### Dataset records
•••

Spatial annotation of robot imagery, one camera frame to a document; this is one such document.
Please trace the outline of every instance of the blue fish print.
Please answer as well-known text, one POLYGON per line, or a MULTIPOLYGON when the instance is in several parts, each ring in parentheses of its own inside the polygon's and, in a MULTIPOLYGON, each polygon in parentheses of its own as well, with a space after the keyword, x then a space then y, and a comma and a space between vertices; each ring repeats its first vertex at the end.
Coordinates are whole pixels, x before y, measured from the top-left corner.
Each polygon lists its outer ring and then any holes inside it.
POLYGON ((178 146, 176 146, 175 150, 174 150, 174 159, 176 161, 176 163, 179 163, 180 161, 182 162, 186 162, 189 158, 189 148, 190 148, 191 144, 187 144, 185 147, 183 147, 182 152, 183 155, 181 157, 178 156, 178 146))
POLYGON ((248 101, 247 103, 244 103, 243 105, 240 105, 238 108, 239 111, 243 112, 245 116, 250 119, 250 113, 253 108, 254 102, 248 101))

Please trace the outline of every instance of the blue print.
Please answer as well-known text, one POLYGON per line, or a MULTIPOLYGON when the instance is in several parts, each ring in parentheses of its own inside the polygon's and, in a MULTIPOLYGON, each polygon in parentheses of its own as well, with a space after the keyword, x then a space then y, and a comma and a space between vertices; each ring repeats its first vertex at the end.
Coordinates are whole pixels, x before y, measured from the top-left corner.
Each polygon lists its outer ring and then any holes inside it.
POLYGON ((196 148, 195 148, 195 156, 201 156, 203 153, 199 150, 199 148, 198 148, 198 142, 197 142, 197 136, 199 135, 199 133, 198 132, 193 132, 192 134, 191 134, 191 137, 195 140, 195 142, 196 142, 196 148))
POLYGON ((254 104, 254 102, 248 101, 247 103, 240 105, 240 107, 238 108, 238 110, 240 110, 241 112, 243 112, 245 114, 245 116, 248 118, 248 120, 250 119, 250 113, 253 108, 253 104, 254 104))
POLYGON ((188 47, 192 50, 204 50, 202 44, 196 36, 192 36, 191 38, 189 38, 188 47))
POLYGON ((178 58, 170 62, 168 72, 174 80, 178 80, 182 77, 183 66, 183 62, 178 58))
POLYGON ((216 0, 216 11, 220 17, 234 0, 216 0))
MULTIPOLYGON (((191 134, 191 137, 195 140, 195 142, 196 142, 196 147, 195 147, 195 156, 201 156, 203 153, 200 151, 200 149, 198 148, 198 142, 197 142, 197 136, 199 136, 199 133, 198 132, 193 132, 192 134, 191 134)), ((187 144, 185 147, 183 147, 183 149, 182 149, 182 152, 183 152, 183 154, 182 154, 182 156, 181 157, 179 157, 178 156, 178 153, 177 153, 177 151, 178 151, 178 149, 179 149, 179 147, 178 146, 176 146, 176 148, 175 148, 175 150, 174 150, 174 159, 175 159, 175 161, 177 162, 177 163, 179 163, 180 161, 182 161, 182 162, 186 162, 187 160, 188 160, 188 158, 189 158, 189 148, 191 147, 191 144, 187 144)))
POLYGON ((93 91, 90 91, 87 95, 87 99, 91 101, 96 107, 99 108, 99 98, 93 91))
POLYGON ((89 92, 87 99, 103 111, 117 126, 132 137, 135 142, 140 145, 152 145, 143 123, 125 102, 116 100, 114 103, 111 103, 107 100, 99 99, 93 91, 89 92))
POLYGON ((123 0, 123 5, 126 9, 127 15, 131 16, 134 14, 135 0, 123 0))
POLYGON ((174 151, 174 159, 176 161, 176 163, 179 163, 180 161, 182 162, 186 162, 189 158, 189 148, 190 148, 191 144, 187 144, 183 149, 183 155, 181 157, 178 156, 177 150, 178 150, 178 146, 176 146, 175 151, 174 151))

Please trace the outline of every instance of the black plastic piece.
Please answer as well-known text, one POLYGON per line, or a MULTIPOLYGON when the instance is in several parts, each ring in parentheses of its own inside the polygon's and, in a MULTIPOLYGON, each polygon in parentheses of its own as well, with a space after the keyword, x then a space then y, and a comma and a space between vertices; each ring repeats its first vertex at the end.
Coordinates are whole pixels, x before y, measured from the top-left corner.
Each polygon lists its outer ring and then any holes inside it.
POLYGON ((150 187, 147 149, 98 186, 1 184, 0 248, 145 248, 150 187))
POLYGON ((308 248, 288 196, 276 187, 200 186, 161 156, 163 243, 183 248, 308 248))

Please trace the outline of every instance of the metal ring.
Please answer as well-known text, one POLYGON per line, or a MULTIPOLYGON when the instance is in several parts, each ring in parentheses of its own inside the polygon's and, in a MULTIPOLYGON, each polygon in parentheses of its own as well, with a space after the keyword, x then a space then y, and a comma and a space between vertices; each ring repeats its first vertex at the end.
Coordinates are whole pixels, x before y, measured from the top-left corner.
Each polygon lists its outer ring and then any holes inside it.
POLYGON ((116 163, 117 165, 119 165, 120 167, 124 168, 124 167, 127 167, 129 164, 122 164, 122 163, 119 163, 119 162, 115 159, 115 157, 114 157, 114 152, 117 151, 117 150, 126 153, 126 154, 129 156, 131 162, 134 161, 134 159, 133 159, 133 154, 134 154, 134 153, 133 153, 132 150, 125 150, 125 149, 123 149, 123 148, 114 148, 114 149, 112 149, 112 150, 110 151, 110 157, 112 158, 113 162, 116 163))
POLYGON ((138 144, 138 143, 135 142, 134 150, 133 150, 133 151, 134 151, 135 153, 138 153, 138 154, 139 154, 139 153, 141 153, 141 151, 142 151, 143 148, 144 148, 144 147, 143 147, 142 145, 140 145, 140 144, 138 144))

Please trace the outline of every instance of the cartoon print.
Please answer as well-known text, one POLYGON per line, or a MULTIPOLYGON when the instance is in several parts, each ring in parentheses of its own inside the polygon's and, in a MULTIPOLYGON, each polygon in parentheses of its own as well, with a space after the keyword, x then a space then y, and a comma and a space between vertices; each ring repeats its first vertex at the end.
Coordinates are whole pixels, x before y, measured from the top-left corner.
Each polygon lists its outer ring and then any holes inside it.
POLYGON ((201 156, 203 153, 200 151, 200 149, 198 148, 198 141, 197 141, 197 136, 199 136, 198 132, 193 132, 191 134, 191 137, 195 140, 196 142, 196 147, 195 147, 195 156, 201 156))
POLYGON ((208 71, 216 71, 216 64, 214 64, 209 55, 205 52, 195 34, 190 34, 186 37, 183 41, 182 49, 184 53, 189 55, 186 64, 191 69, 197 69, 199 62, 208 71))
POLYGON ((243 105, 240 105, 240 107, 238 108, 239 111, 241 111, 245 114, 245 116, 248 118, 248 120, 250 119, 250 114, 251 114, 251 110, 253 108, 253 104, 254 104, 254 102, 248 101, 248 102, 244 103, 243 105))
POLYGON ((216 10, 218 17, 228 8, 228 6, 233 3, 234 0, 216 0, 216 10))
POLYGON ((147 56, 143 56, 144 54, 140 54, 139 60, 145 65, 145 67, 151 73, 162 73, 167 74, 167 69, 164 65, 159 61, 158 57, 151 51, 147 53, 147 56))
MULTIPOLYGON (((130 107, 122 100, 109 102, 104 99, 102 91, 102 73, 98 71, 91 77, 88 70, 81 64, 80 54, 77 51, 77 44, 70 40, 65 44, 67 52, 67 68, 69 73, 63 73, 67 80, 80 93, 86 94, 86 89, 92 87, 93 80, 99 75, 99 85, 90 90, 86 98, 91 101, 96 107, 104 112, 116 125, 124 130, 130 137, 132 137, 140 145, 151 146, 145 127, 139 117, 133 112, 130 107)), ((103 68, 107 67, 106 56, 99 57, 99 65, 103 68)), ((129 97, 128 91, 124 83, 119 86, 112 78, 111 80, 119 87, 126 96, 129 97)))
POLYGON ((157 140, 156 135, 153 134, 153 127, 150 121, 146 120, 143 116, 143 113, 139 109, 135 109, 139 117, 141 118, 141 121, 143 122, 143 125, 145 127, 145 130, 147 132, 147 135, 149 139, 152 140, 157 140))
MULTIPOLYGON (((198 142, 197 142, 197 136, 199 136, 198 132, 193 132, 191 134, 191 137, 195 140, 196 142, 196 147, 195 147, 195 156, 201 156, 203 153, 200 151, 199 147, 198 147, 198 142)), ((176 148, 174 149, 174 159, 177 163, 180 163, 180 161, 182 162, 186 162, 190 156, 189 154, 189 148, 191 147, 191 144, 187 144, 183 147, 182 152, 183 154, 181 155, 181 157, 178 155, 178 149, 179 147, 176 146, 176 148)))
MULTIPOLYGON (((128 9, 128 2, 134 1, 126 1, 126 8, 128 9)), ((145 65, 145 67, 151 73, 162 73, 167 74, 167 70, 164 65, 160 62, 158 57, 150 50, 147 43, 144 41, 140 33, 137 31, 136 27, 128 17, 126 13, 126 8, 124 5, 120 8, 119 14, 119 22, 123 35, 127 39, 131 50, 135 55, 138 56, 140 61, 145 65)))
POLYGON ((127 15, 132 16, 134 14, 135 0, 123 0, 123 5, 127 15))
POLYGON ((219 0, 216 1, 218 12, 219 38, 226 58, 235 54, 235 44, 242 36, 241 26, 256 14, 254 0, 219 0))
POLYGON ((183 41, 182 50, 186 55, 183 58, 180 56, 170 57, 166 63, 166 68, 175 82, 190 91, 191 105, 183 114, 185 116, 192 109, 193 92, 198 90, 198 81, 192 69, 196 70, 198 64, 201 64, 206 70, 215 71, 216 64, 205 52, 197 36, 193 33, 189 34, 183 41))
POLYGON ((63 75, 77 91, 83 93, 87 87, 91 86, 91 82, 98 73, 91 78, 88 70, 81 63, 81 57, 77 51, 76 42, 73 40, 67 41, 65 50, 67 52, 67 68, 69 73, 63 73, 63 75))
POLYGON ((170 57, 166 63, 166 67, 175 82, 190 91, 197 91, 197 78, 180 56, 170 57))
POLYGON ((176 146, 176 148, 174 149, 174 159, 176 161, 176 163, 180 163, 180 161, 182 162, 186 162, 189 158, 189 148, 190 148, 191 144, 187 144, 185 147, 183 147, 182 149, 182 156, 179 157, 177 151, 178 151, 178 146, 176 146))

•••

### Task details
Exactly as written, please transcribe the lines from the start of the records above to the line that holds "Please trace the outline of every instance of the blue print.", both ends included.

### Result below
Spatial annotation of robot imagery, one camera frame to a document; this is one such document.
Please trace the outline of every instance of the blue fish print.
Please answer as well-known text, one POLYGON per line, or a MULTIPOLYGON when the instance is in several parts, each ring in parentheses of its own inside the polygon's and, in a MULTIPOLYGON, each polygon in parentheses of its own as well, with a space after the keyword, x then a space then y, and a comma and a space between vertices; each ring repeats its first vertex at the end.
Coordinates are whole pixels, x before y, measured from the top-left corner.
Each polygon lists its outer ring and then any holes inside it.
POLYGON ((178 146, 176 146, 175 150, 174 150, 174 159, 176 161, 176 163, 179 163, 180 161, 182 162, 186 162, 189 158, 189 148, 190 148, 191 144, 187 144, 185 147, 183 147, 182 152, 183 155, 181 157, 178 156, 178 146))
POLYGON ((248 101, 247 103, 244 103, 243 105, 240 105, 238 108, 239 111, 243 112, 245 116, 250 119, 250 113, 253 108, 254 102, 248 101))

Please trace the outline of every instance of the blue print.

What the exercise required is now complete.